Lastly, the statistical significance of PS as an important factor in determining users' intention to use the system was valid for both groups under a 95% confidence interval. Personal information, especially in medical fields, is considered to be highly sensitive information that should not be leaked at any cost. The recent findings of this paper are consistent with those of Cimperman et al. (56), who emphasized that PS is one of the three key factors that influence acceptance. Our recent findings were also supported by Ebert et al. (57), who stated that PS significantly affects acceptance of internet-based mental health interventions.

Difference Between NPSU and PSU

Among the common features discussed above, one hypothesis pathway of the proposed research showed an interesting difference between NPSU and PSU. That is, although the significance of PS as an important factor in determining users' intention to use the system was valid for both groups, the PSU group showed less need for the importance of security than the NPSU group. Related research specifically identifying this issue is extremely rare in the field of smartphone overuse. Similar research by Blachnio et al. (58) regarding the addictive use of the Internet found that Internet addiction was negatively related to PS. This may imply that the PSU group's proneness to addiction somewhat reduced their consciousness for PS. This logical pathway may have caused their statistically significant lower impact of PS on intention to use than the NPSU group.

Conclusions

This study has investigated the factors affecting users' BIU smartphone usage management apps. Participants were divided into NPSU and PSU groups for an in-depth investigation. Overall, the results showed common features between NPSU and PSU, with facilitating factors positively affecting PE for intentions to use smartphone usage management apps, and with perceived security positively affecting intentions to use smartphone usage management apps. One distinct difference between NPSU and PSU was that the latter attributed a lower importance to perceived security than the former.

A limitation of this research is that the population did not include adolescents, who are known to be heavy smartphone users and particularly susceptible to overusing these devices. Since this study data is from self-assessment information, it can cause recall bias and social satisfaction bias in response.
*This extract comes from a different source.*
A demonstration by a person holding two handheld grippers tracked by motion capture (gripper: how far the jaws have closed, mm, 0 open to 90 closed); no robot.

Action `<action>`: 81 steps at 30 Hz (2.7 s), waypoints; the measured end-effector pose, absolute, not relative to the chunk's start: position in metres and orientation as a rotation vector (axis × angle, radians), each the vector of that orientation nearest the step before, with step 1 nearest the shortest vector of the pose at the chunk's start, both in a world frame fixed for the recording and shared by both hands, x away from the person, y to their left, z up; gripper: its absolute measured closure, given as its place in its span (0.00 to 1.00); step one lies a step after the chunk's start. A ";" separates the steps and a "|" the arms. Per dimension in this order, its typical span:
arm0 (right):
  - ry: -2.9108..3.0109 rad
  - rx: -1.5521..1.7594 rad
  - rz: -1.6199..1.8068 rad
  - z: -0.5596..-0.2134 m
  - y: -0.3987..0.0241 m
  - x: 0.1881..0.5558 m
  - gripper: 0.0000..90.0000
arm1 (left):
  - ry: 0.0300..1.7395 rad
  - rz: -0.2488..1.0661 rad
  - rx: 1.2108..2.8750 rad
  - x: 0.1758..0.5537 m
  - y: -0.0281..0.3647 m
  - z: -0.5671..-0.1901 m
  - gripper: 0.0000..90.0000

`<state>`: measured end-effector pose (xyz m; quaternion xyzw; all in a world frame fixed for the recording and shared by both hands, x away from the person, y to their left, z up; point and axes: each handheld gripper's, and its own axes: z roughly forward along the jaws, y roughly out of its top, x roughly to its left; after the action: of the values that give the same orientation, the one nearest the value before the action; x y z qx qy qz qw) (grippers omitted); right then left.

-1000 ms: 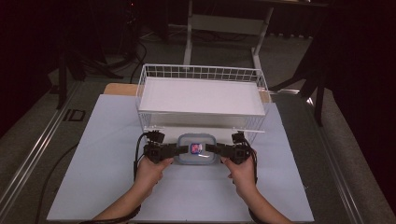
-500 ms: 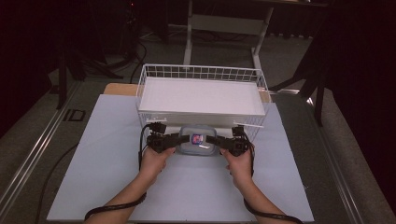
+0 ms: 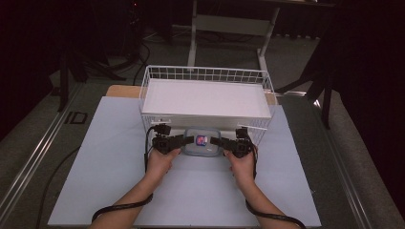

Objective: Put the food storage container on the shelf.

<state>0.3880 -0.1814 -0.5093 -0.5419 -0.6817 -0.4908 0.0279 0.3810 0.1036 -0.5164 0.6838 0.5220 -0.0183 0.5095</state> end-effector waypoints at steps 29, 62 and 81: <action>-2.142 -1.747 -1.600 -0.515 -0.172 0.402 0.45 | 1.231 0.042 1.649 0.392 0.099 -0.525 0.38; -2.490 -1.476 -1.665 -0.473 -0.175 0.335 0.45 | 0.969 0.124 1.746 0.298 0.139 -0.471 0.18; -2.542 -1.391 -1.599 -0.499 -0.156 0.329 0.77 | 0.859 0.239 1.757 0.231 0.156 -0.488 0.04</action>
<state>0.3288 -0.1560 -0.4991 -0.4189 -0.7654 -0.4813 -0.0841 0.2305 0.1563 -0.4878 0.7431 0.3635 0.1013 0.5527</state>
The results have been used to develop the core risk prediction model embedded in our developed smartphone overuse monitoring system app, which is currently being launched. Post-follow-up future research should be conducted among the served population for further survey investigation. The research results can also be flexibly applied to other medical systems. Some of our highlighted unique points are envisioned to provide intensive insights for broadening knowledge about technology acceptance in the field of e-Addictology (59), and a constant update of research is required to successfully reflect the quickly changing perceptions of adaptive smartphone users.
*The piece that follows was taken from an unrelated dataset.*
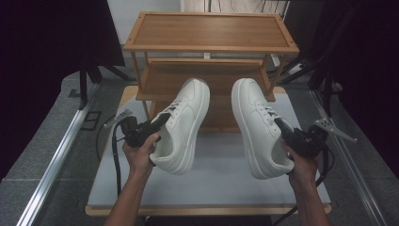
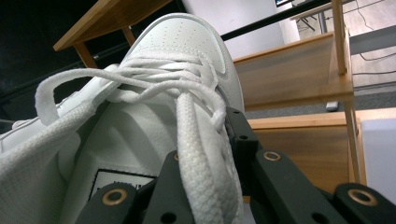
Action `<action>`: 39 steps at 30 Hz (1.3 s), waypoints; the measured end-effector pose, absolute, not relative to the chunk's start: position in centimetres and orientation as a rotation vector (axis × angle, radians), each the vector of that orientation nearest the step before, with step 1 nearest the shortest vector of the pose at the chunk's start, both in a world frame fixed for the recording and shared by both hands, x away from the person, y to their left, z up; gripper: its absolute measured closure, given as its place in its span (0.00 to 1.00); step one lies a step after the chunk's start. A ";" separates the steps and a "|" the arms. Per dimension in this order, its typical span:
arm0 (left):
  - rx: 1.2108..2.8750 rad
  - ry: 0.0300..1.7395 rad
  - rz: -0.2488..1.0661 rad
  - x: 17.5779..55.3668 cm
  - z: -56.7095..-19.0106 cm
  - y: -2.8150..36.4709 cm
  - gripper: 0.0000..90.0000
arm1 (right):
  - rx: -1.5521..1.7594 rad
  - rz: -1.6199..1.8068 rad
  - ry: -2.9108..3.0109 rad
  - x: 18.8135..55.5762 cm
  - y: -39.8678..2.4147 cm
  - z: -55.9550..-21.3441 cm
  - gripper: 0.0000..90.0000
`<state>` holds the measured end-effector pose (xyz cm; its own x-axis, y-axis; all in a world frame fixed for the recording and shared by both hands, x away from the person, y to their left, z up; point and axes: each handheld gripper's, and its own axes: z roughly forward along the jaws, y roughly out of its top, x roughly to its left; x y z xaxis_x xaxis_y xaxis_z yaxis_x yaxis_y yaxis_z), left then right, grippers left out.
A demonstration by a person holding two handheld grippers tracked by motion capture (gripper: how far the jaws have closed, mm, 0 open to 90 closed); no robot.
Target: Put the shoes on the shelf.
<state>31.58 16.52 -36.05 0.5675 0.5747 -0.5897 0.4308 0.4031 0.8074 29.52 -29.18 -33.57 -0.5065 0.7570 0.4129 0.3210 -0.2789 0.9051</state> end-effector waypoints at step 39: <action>1.196 1.038 0.110 35.7 -33.5 15.3 0.90 | 1.417 1.768 1.595 34.8 -27.3 -31.3 0.92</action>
Data Availability Statement

The raw data supporting the conclusions of this article will be made available by the authors, without undue reservation.

Ethics Statement

The studies involving human participants were reviewed and approved by Institutional Review Board of the Catholic University of South Korea, St. Mary's Hospital (MC18QESI0065) approved the study. The patients/participants provided their written informed consent to participate in this study.

Author Contributions

MC and S-JL: conceptualization, validation, and writing—original draft preparation. MC and MJR: methodology. MC: formal analysis, investigation, writing—review and editing, and visualization. MC and SL: software and data curation. IC: resources, supervision, and project administration. IC and D-JK: funding acquisition. All authors contributed to the article and approved the submitted version.

Conflict of Interest

The authors declare that the research was conducted in the absence of any commercial or financial relationships that could be construed as a potential conflict of interest.